Patrick Teale

Jake Cave is having a career season so far after coming back to the Yankees.

SCRANTON, PA -- To label the past few months as a rollercoaster for outfielder Jake Cave would be quite the understatement. Not only has he played for two different organizations in 2016 but at two different minor league levels as well and his strong start has him already on the path towards a career-year too.

Yankee prospect Jake Cave was almost a former Yankee prospect this spring when the Cincinnati Reds selected him in the Rule 5 Draft this past winter.

“It was cool to experience something from a different organization and to see the way they do things,” Cave said. “It’s good to hang out with other big league players I might not get a chance to [as well].  It was a fun experience.”

Initially lost to the Reds, Cave’s big league Spring Training didn’t go as planned as he hit just .255 and was sent back to the Yankees.

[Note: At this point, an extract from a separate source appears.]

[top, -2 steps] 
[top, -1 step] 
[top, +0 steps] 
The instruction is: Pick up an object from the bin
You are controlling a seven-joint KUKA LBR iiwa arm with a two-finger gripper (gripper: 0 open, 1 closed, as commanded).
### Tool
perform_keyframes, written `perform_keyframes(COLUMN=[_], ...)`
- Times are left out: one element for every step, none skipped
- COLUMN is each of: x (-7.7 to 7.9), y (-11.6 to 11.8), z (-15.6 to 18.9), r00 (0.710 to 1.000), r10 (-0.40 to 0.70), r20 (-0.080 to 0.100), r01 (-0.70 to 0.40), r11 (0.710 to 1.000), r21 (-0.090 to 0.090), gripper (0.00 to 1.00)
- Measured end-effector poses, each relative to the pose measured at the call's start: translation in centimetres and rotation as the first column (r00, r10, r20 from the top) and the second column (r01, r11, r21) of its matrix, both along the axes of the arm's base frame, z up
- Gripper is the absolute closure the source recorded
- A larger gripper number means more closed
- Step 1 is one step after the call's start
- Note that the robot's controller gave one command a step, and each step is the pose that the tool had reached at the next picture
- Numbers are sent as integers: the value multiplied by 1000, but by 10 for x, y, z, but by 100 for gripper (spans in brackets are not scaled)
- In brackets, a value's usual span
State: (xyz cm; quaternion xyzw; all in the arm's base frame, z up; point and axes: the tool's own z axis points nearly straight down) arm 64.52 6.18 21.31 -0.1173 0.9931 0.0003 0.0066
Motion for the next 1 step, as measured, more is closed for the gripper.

Cave was disappointed not to make the Reds roster but coming back to the Yankee organization was comforting too.

“I know people here, I know the coaches, the coordinators, I have friends and teammates so it’s not a tough transition,” Cave said.” It’s not a big deal because you’re back where you were a few months ago.”

Last season Cave slashed .278/.339/.359 mostly with the Trenton Thunder but he did manage to get 24 at-bats in Scranton. Though they were not many at-bats, they helped Cave in the long run.

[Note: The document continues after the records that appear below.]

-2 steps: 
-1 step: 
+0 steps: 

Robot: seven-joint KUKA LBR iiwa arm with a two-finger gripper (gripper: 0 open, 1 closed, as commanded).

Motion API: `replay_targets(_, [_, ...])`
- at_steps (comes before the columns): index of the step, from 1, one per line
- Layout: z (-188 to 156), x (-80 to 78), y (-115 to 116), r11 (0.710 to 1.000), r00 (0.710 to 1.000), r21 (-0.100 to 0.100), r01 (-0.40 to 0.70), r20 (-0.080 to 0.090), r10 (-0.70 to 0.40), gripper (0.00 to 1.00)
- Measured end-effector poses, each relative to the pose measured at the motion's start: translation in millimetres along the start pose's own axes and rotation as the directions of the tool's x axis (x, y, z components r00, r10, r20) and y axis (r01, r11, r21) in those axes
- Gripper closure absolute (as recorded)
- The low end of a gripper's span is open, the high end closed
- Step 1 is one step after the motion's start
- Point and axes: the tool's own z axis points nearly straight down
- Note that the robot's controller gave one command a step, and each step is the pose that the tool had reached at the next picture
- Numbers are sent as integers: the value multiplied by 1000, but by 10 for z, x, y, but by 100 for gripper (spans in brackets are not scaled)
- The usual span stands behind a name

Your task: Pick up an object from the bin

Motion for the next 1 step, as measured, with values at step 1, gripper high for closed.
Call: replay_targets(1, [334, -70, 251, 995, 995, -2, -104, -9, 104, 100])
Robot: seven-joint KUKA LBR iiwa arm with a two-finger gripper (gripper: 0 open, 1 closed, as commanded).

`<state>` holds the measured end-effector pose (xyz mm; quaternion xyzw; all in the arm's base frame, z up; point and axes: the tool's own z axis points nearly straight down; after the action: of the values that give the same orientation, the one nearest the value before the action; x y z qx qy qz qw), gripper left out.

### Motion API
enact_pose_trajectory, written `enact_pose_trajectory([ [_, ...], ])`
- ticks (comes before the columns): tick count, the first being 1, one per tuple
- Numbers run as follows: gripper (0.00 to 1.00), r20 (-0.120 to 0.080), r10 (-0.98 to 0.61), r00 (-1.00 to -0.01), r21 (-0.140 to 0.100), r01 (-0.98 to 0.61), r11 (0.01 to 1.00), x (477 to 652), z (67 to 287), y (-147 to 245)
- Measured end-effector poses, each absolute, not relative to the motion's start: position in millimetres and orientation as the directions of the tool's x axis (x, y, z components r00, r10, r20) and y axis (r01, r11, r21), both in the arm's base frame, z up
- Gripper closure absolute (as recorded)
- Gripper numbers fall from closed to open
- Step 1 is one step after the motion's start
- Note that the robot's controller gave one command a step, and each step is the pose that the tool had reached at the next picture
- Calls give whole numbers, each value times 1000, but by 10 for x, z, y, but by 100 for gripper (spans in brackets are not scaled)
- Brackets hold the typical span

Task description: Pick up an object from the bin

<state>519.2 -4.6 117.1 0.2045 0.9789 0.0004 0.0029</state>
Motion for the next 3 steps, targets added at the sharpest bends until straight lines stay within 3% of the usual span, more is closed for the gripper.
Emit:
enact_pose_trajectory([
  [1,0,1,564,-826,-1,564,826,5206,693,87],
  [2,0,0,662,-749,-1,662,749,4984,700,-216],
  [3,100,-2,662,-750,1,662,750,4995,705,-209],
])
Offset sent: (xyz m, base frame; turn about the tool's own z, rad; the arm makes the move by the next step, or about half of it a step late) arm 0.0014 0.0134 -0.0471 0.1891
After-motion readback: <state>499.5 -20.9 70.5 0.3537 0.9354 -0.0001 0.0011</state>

“It’s baseball and no matter what level you’re at you see some different caliber players but it’s still baseball, it helps,” Cave said.

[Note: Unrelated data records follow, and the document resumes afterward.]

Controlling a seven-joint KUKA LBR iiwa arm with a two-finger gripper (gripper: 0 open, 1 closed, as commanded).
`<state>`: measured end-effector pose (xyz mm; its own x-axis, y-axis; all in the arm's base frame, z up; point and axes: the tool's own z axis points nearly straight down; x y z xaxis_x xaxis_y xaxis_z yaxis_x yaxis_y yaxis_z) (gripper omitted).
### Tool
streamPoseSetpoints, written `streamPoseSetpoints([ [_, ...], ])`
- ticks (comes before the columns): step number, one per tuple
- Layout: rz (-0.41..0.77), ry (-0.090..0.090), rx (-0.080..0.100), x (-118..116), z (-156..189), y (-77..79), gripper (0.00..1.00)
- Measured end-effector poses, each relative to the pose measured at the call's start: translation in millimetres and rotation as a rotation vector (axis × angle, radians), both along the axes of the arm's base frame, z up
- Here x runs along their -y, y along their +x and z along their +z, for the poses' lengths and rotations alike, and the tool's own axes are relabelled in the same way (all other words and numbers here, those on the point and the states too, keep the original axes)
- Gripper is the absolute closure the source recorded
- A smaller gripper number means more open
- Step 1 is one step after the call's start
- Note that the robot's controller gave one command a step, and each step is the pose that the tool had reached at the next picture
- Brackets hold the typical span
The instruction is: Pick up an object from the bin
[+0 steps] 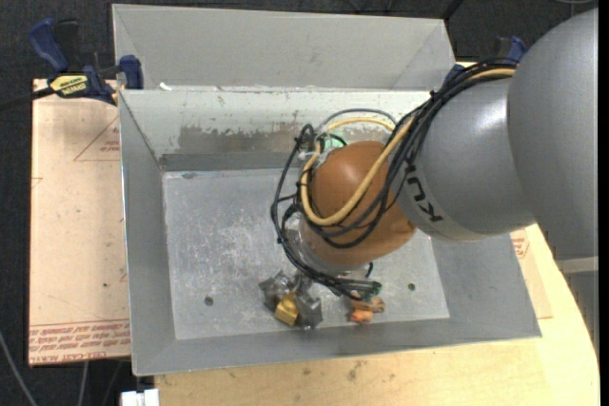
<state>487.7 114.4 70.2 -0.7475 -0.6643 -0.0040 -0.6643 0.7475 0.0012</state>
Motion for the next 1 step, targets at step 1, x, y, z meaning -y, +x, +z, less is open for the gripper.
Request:
streamPoseSetpoints([
  [1, -0.001, 0.000, -0.001, 0.1, -0.1, -0.1, 1.00],
])
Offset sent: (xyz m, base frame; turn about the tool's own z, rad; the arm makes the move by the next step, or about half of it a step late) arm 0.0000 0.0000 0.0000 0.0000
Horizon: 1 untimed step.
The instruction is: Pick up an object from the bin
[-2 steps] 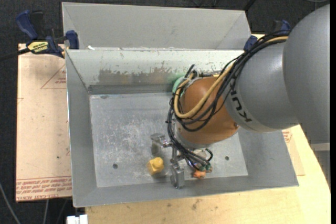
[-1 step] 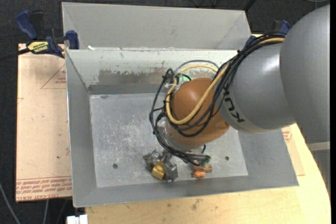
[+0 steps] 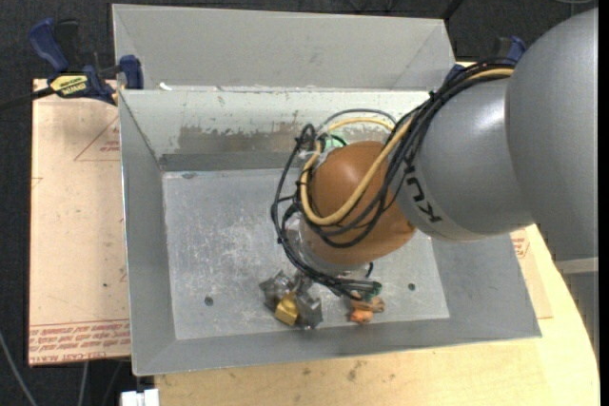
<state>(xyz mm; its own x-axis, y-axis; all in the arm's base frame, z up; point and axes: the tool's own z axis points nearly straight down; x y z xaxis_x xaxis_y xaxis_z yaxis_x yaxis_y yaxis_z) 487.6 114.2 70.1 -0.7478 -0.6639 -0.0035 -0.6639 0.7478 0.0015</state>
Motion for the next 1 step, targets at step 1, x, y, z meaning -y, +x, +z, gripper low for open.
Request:
streamPoseSetpoints([
  [1, 0.000, 0.000, 0.000, 0.1, -0.1, -0.1, 1.00],
])
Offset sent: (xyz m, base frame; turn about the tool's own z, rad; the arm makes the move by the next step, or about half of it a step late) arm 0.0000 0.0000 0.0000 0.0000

The 23-year-old lefty started off the season in Trenton this year and posted .298/.357/553 in 104 at-bats. With Slade Heathcott going on the Triple-A disabled list [and eventually being released] Cave got the call up and has made the most of his opportunity, hitting .285 and posting an .824 OPS through his first month of Triple-A action.

“I feel good," he said.  "I’m playing well.  It’s all I can try to do and be consistent.”

Cave isn’t a top overall prospect but his numbers are hard to ignore.  He currently leads the Yankee farm system in total bases [114] and his play in Triple-A is one of the reasons why Heathcott was released. Cave joins an outfield of Ben Gamel and Aaron Judge, perhaps the best outfield in the International League.

First year RailRiders manager Al Pedrique has coached Cave before as manager of the Tampa Yankees and the Trenton Thunder.  Pedrique recalled working with Cave last year with facing left-handed pitching. 

“I’ve had Cave the last two years and every year he gets better facing lefties,” Pedrique said. “Last year in Trenton early he struggled a little bit but second half we made an adjustment keeping his front shoulder in and going the other way, and that’s what he [is doing].”

Cave is hitting a solid .281 off of lefties so far in Scranton but more importantly he's slugging .563 against them in the early going.

“I feel good off lefties, there’s some mechanical things I’m trying to work out,” Cave said. “Whenever I get a lefty on the mound it helps me because I can’t try to do too much, I only focus on squaring up the ball and I can’t focus on the other stuff I’m doing in the cage.”

Al Pedrique has also seen Cave mature this year mentally too.

“He’s starting to understand what type of player he can be,” Predrique spoke in his office after Cave delivered a game-winning hit earlier in the week. “He’s stronger driving the ball in the gaps.  Last year he hit a lot of ground balls but now the ball is coming off the bat harder and he has a lot of confidence and is using the whole field.”

Cave is using the whole field this year.  In fact, he has more hits to left field than he does center and right respectively. Still, over the weekend, Columbus shifted Cave like he was David Ortiz and it got his attention.

“Yeah I saw that they were shifting me,” Cave said in a rather surprised voice. “I don’t think I just pull the ball, so hopefully that backfires on them.”

It’s a long season and Cave, despite doing well and already on track towards a career-year, knows there’s room for improvement.

“I just want to get as consistent as possible with some stuff I'm working on in the cages mechanical-wise and stuff like that because I feel good right now,” Cave concluded.